_What to produce_. All lines in the material with the string "format" should be listed.

_Dataset_.

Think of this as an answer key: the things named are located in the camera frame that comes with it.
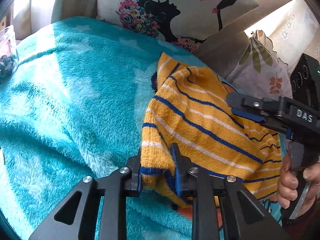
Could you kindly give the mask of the person's right hand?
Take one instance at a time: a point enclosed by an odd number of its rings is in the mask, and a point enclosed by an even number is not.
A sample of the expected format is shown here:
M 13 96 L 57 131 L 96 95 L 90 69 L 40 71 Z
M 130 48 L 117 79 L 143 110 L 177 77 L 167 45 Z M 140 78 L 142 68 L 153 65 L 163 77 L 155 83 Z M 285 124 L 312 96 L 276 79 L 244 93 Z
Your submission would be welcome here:
M 297 177 L 290 172 L 291 168 L 291 158 L 290 155 L 287 153 L 283 158 L 283 164 L 280 169 L 280 177 L 278 181 L 278 191 L 277 191 L 277 200 L 281 207 L 287 209 L 290 203 L 297 199 L 297 187 L 298 187 L 298 179 Z M 310 167 L 307 167 L 303 171 L 303 178 L 307 182 L 311 182 L 310 189 L 304 203 L 302 204 L 298 217 L 302 216 L 306 213 L 315 202 L 317 193 L 319 192 L 319 171 L 320 171 L 319 163 L 315 163 Z

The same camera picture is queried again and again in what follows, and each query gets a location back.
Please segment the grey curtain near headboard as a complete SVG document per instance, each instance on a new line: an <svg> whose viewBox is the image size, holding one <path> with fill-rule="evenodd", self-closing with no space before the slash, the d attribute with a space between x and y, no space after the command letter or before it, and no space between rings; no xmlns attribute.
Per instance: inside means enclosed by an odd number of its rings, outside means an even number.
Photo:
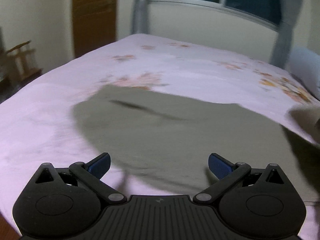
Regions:
<svg viewBox="0 0 320 240"><path fill-rule="evenodd" d="M297 23L303 0L280 0L281 20L273 46L270 64L283 69L291 51L293 29Z"/></svg>

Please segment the grey curtain near door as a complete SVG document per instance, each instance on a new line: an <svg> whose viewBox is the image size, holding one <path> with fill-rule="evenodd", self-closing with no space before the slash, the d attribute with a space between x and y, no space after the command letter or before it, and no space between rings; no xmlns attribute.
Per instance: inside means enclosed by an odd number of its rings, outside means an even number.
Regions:
<svg viewBox="0 0 320 240"><path fill-rule="evenodd" d="M149 33L149 1L133 0L131 34Z"/></svg>

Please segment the pink floral bed sheet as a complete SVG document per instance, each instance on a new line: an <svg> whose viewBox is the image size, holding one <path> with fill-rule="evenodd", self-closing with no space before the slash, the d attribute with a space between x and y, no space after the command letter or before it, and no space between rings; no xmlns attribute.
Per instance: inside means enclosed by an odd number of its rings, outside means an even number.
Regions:
<svg viewBox="0 0 320 240"><path fill-rule="evenodd" d="M288 114L319 101L289 72L231 51L131 35L1 104L1 214L21 239L319 239L319 201L304 202L276 163L231 162L221 180L208 167L215 181L196 194L153 188L112 159L95 178L85 164L104 152L77 128L73 107L105 86L236 104L319 149Z"/></svg>

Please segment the brown wooden door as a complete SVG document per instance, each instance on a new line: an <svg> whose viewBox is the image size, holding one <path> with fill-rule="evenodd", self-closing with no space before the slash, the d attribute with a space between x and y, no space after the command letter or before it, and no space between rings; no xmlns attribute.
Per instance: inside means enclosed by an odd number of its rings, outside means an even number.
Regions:
<svg viewBox="0 0 320 240"><path fill-rule="evenodd" d="M116 41L117 0L72 0L76 58Z"/></svg>

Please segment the light blue rolled duvet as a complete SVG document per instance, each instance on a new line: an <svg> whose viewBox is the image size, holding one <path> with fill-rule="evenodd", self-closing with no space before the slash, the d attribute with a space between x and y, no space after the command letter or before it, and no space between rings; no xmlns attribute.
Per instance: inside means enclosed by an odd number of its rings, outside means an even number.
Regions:
<svg viewBox="0 0 320 240"><path fill-rule="evenodd" d="M287 66L290 73L319 100L319 55L307 48L295 47Z"/></svg>

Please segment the grey-green pants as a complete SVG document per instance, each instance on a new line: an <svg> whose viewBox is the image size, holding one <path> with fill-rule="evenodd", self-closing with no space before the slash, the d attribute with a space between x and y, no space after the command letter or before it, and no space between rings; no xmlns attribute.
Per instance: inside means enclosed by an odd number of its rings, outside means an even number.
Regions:
<svg viewBox="0 0 320 240"><path fill-rule="evenodd" d="M112 163L153 188L196 194L215 181L217 153L253 168L278 164L307 204L319 201L319 149L236 104L105 86L73 107L76 126Z"/></svg>

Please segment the wooden chair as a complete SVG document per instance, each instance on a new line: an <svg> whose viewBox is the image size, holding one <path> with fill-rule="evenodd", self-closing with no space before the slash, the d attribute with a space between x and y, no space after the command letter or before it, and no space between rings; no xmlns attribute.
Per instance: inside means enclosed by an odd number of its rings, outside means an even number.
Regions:
<svg viewBox="0 0 320 240"><path fill-rule="evenodd" d="M5 52L9 63L9 73L17 82L27 82L42 75L42 69L37 66L35 48L30 47L31 40L20 43Z"/></svg>

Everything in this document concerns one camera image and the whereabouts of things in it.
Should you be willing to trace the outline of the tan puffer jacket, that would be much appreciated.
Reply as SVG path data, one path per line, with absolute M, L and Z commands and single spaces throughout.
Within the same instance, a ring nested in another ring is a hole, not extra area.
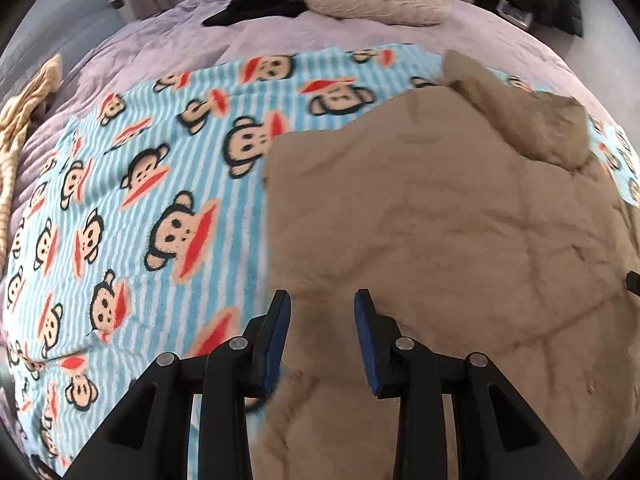
M 269 277 L 292 298 L 258 479 L 387 479 L 398 404 L 367 385 L 354 296 L 432 351 L 497 364 L 582 474 L 639 431 L 639 215 L 575 100 L 446 53 L 442 81 L 266 157 Z

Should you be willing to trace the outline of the blue striped monkey blanket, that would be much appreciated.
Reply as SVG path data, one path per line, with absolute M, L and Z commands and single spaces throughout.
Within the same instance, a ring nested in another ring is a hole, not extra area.
M 29 459 L 62 474 L 154 356 L 201 356 L 265 310 L 266 157 L 442 81 L 414 44 L 329 48 L 145 81 L 58 140 L 18 228 L 3 335 Z M 591 153 L 639 214 L 639 159 L 587 114 Z

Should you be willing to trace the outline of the beige striped knit garment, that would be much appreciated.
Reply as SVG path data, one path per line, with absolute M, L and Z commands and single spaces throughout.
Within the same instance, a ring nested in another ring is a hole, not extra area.
M 21 93 L 8 99 L 1 111 L 1 271 L 8 261 L 10 212 L 18 156 L 32 123 L 32 113 L 58 91 L 62 79 L 62 55 L 57 53 L 42 64 Z

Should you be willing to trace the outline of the lavender bed cover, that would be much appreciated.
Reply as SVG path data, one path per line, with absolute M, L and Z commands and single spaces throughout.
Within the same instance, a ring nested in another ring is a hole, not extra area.
M 457 50 L 554 93 L 574 96 L 597 118 L 610 114 L 551 48 L 498 16 L 454 0 L 442 24 L 427 27 L 336 20 L 307 11 L 297 18 L 258 18 L 229 27 L 205 27 L 204 18 L 229 0 L 186 0 L 157 18 L 134 22 L 74 64 L 44 121 L 32 128 L 17 161 L 10 225 L 20 222 L 35 180 L 66 122 L 82 117 L 112 92 L 173 72 L 200 70 L 260 54 L 298 53 L 379 44 L 420 44 L 442 53 Z

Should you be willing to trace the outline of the grey padded headboard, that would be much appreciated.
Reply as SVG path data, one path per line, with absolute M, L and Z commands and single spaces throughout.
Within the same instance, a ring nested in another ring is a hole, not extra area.
M 1 102 L 20 94 L 57 54 L 67 77 L 86 54 L 125 25 L 110 0 L 68 0 L 43 18 L 28 18 L 1 55 Z

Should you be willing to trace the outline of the black garment on bed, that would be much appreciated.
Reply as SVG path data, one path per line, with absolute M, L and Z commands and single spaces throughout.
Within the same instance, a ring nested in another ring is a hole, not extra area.
M 230 26 L 270 16 L 296 18 L 306 11 L 307 5 L 304 0 L 231 0 L 224 10 L 202 21 L 202 25 Z

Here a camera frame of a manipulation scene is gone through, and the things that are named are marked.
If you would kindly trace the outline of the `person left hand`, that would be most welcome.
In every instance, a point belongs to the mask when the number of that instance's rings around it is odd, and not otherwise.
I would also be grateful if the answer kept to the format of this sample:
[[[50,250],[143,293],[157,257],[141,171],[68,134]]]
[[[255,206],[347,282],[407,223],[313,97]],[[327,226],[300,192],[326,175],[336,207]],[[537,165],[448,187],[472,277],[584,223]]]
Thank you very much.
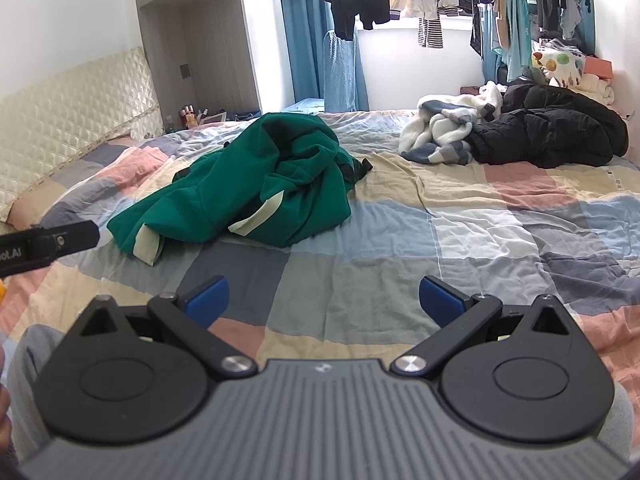
[[[11,432],[12,422],[9,415],[11,398],[9,390],[5,385],[0,384],[0,451],[6,454],[12,443]]]

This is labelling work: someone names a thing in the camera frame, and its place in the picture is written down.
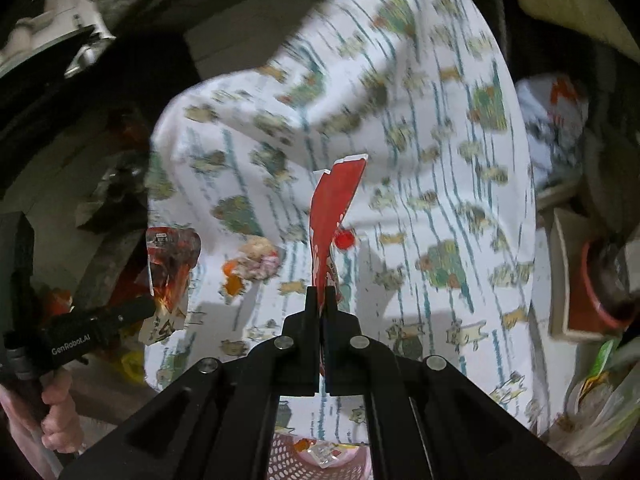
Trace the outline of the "left human hand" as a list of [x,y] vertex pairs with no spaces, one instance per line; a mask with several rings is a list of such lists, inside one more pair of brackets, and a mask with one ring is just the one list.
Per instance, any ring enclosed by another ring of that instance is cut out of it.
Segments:
[[9,419],[11,436],[32,468],[43,479],[55,479],[34,434],[41,431],[41,445],[62,454],[77,452],[84,440],[75,402],[70,395],[72,375],[60,368],[43,389],[41,399],[49,408],[42,422],[35,422],[27,404],[14,392],[1,387],[1,405]]

_Answer to this problem_.
A sample of the expected format is shown here:
I would also be grateful if the answer kept to the format of this sample:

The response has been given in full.